Smokin'. R. Stevie Moore, Lo Fi Hi Fives: A Kind Of Best Of.

The most prominent concern with any LP from the harebrained, messily haired wizard of lo-fi, R. Stevie Moore, regards his ability – or lack thereof – to hold the thing together across a more comprehensive tracklisting. I mean Moore's had more than enough practice in honing his craft (Lo Fi Hi Fives is his latest UK release in an uncountable album inventory of hundreds) yet bizarrely although it may serve as something of a greatest hits, it's arguably his most coherent collection ever outed. Dubbed A Kind Of Best Of and compiled by none other than Tim Burgess, Lo Fi Hi Fives has Moore washing his hands of the scatological nonsenses splattered across the archives in favour of song. A phenomenon which here feels slightly strange in itself, but as soundly as lunacy befits Moore these here melodies will surely have ever more acolytes humming his praises. They're now overtly hummable for the most part, and contextualised by the humility of the reclusive whiz the record becomes not a semiquaver short of exultant.

Although he may have been endowed with a preternaturally deft ear for sumptuous mellifluousness (that his collab with the garrulous Ariel Rosenberg be polemically entitled Ku Klux Glam yet not only become culturally acceptable but also highly affable to ears inundated with wave upon wave of indiscernible blog ebb ought attest to that) it's hard not to feel as though his talents have oft been spurned in favour of concerted subversion. Inevitably Moore here goes for a few Hi Fives which land a little awry: the dark Salford synthpop slump of Big Mistake grates as much as the segueing acoustic meander of The Winner is incontestably great, whilst his scruffy lamenting of a lack of "girls", "love" and "trucks" in life on Find Any takes the Lo Fi vibe to an unendurable extreme. Chugging through the gears of condensed buzz saw guitar and synths picked up from the Pet Shop Boys' flouncy storefront, the latter provides an arresting ending to this compendium of sorts yet it's one you wish would truck off a minute or so into its protracted, gruesomely repetitious four and as Moore quizzes on another inexcusably scrappy track called Show Biz Is Dead: "How much music can we take in terms of running time?" he here overruns, hereby answering his own quietly self-effacing inquisition. Exhibitions of sanity slipping through Moore's curled fingernails these may be therefore, but there's tunage worth grappling with and grasping if possible among the maddening mêlée.

Whether that be the ELO-esque histrionics of retrospectacular opener Pop Music which is, joyously unashamedly, just that or the thunderous jitter to Hurry Up which arouses midway through the overall running time like a Sebadoh-stained wet dream atop Pontins bunk, Moore's indisputably got it. I mean he's seemingly lost it, although musically? It's wondrous stuff.

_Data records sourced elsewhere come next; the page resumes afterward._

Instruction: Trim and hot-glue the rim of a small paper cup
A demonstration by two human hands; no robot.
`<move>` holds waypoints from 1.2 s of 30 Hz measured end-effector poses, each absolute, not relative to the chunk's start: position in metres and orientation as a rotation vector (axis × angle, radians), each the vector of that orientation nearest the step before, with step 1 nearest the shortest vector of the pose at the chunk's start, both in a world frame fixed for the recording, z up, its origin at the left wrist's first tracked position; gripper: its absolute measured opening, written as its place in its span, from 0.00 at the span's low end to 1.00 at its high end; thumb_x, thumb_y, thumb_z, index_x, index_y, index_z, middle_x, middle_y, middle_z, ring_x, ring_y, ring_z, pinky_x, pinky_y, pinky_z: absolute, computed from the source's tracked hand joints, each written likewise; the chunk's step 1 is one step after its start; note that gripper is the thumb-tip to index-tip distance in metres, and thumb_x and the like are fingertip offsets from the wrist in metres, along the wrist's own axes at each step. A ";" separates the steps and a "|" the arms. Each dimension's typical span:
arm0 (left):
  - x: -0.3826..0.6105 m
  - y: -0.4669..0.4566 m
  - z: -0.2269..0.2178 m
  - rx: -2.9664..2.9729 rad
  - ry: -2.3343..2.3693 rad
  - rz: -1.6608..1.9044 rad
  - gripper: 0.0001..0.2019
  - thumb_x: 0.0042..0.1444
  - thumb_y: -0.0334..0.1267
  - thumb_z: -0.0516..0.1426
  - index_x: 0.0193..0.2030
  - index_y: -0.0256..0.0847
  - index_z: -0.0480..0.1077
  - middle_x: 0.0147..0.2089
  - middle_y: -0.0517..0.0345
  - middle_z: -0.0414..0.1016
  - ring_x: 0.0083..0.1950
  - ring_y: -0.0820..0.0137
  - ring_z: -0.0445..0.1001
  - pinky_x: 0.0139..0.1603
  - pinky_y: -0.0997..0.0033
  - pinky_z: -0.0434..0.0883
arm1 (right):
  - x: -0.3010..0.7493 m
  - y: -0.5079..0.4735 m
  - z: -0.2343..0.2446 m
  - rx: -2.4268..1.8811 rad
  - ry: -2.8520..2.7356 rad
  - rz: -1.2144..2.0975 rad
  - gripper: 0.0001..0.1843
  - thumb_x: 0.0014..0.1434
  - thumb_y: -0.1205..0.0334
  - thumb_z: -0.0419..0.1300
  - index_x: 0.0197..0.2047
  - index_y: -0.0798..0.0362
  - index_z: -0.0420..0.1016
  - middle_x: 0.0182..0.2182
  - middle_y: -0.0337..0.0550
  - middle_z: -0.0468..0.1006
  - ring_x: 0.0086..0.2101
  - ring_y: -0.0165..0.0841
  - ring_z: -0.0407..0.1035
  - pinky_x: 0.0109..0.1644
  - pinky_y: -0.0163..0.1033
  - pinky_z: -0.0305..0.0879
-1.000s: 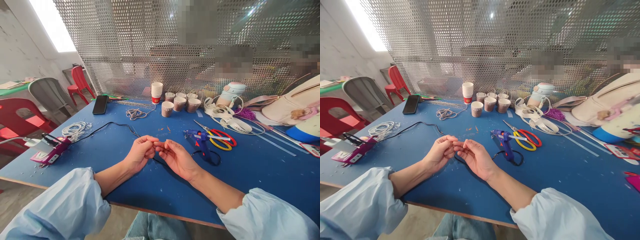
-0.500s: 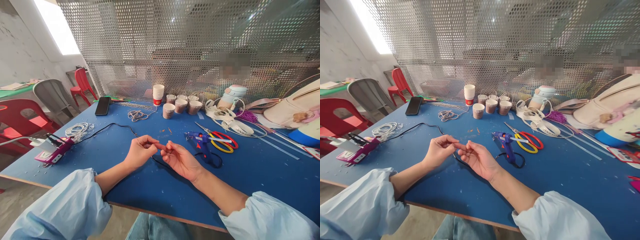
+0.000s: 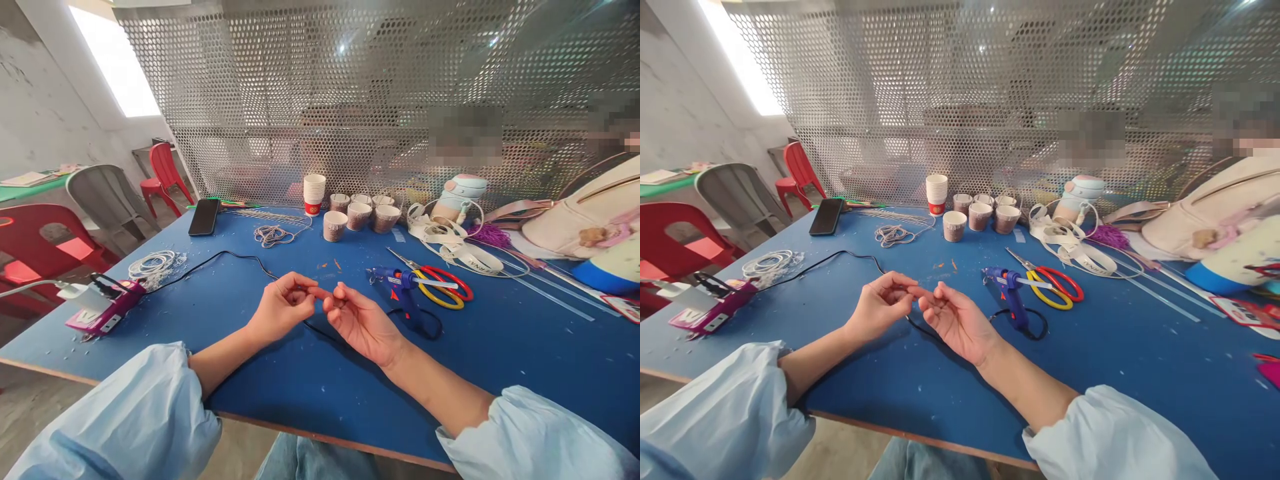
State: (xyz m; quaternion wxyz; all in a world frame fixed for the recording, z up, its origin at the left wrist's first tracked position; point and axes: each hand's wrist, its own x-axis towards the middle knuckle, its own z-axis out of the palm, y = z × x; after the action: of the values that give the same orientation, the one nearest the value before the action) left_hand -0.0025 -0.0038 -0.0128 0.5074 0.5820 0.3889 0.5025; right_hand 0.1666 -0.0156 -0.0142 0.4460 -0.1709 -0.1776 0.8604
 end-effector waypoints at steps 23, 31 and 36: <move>-0.009 -0.006 -0.009 1.748 1.014 1.309 0.07 0.41 0.27 0.57 0.28 0.39 0.74 0.27 0.57 0.81 0.19 0.80 0.61 0.21 0.79 0.60 | 0.165 -0.019 -0.017 -0.448 -0.492 2.141 0.11 0.57 0.64 0.67 0.26 0.61 0.75 0.27 0.45 0.81 0.31 0.29 0.79 0.34 0.25 0.76; -0.015 0.002 -0.006 1.620 0.889 1.202 0.08 0.44 0.30 0.56 0.28 0.39 0.77 0.24 0.58 0.78 0.24 0.73 0.73 0.26 0.75 0.68 | 0.166 -0.018 -0.018 -0.381 -0.388 2.207 0.09 0.59 0.67 0.65 0.27 0.61 0.75 0.27 0.43 0.81 0.30 0.28 0.79 0.32 0.24 0.75; -0.015 0.006 -0.004 1.337 0.816 1.185 0.08 0.51 0.37 0.59 0.34 0.36 0.76 0.22 0.60 0.74 0.16 0.82 0.58 0.18 0.79 0.55 | 0.168 -0.016 -0.015 -0.386 -0.338 2.193 0.10 0.60 0.68 0.64 0.27 0.61 0.75 0.29 0.44 0.82 0.29 0.26 0.78 0.31 0.24 0.76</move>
State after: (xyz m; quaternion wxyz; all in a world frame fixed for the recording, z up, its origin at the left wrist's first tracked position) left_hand -0.0146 0.0065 -0.0042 0.5553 0.5662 0.3454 0.5018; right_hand 0.1682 -0.0156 -0.0152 0.4302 -0.1549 -0.1357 0.8789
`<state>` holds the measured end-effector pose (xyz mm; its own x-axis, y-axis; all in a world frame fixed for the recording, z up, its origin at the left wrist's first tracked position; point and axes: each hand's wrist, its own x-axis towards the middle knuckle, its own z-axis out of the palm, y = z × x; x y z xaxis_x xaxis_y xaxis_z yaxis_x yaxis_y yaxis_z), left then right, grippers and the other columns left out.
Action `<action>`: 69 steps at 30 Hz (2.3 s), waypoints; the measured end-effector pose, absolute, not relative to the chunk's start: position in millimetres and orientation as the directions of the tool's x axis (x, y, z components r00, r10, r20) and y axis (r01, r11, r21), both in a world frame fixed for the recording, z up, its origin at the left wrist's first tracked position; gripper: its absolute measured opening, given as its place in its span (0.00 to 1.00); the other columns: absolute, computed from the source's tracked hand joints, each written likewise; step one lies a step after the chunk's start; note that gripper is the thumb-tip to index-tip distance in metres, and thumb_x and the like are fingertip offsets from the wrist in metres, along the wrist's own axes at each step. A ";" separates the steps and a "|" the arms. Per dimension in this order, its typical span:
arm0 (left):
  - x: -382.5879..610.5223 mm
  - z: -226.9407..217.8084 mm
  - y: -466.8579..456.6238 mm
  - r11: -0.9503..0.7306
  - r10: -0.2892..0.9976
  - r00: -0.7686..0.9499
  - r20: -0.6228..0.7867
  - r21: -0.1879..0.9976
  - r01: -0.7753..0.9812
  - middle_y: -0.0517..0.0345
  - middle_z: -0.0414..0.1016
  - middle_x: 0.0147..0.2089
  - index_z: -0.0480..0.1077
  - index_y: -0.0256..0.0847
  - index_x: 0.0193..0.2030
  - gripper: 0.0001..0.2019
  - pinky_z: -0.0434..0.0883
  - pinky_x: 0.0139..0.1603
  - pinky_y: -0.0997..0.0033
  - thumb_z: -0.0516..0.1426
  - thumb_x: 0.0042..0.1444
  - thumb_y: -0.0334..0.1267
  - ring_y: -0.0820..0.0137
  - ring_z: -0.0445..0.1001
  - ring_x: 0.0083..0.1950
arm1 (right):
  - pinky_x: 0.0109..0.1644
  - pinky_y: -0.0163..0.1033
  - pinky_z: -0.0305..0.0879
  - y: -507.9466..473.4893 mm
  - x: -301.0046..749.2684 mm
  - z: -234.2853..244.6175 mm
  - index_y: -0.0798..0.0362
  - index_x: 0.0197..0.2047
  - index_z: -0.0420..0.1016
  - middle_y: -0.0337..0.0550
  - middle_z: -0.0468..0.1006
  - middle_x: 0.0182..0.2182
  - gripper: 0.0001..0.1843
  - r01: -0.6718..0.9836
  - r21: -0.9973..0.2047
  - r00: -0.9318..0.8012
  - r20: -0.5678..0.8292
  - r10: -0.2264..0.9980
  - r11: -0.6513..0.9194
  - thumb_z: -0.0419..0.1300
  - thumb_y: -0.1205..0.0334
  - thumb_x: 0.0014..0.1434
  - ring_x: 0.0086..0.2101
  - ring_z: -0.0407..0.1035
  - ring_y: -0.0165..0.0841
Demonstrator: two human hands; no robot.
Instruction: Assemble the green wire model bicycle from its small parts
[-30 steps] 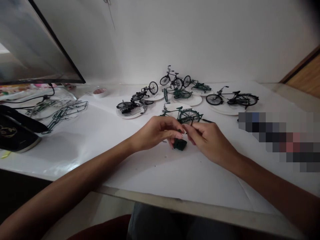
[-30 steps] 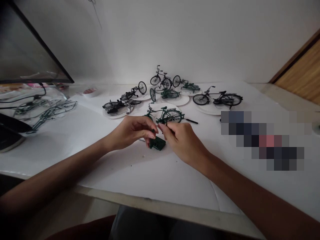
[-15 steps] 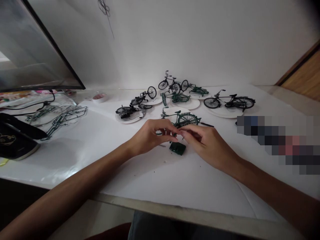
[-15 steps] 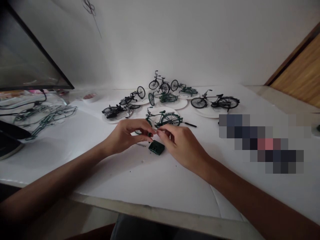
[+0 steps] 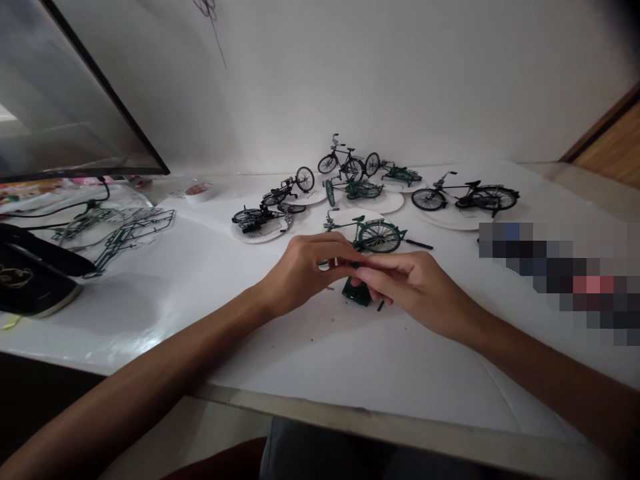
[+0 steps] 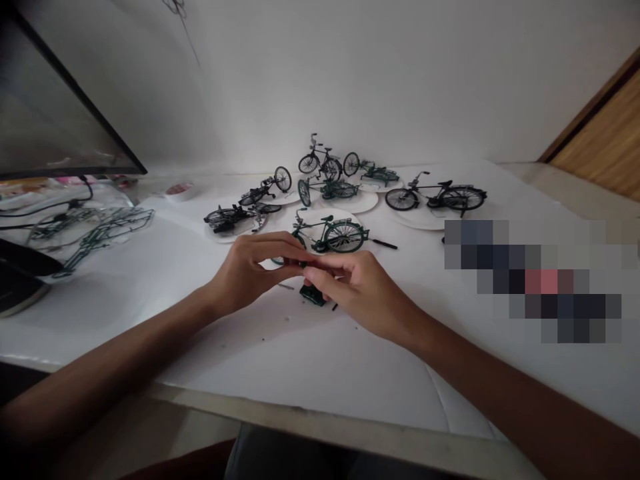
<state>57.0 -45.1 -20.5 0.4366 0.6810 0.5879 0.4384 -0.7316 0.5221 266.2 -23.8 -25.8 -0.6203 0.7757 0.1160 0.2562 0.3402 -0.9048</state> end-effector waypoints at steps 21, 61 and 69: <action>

The synthetic flutes of I Got into Your Mind kiss trip hop snares and strings so rich you sense they could only possibly be sampled in an amalgam that's as though Millennium-turn F'Lips smooching with The Avalanches whilst the Antipodeans swipe The White Album. The intoxicating fumes of Rosenberg's Haunted Graffiti get all up in Moore's grill on the peppy Why Should I Love You and rather more placid, euphemistic Dutch Me. Little Man then scintillates as though a perfectly formed pop nugget excavated from Zager & Evans' glinting trove now inhumed in time. Thus late '60s and early '70s referencing becomes pretty omnipresent, and indeed Moore irrefutably belongs to another epoch. Whether that be one indexed in any old clunk of history textbook is rather less conclusive although textbook is precisely what the breezy vibes to Here Comes the Summer Again seem. Moore's studied infatuation with The Beach Boys here forever incarnate in a gooey blur of retrospection as indebted to Smile as it is to N64 soundtrack ensnared in plastic cartridge, these be minutes worthy of dissertational explication.

Similarly, the dichotomy between Daniel Johnston-styled sketch (the both gawky and Gorky's Another Day Slips Away) and downright sketchy (the ludicrously curt ending to the Lemonhead-scented rollick of You and Me, say) is one worthy of footnoting although essentially, Moore ought now be appreciated and with it admired as is Johnston as a tutor of his beloved Lo Fi. Stick this one in your Pitchfork and smoke it 'til helplessly stoned then, yeah?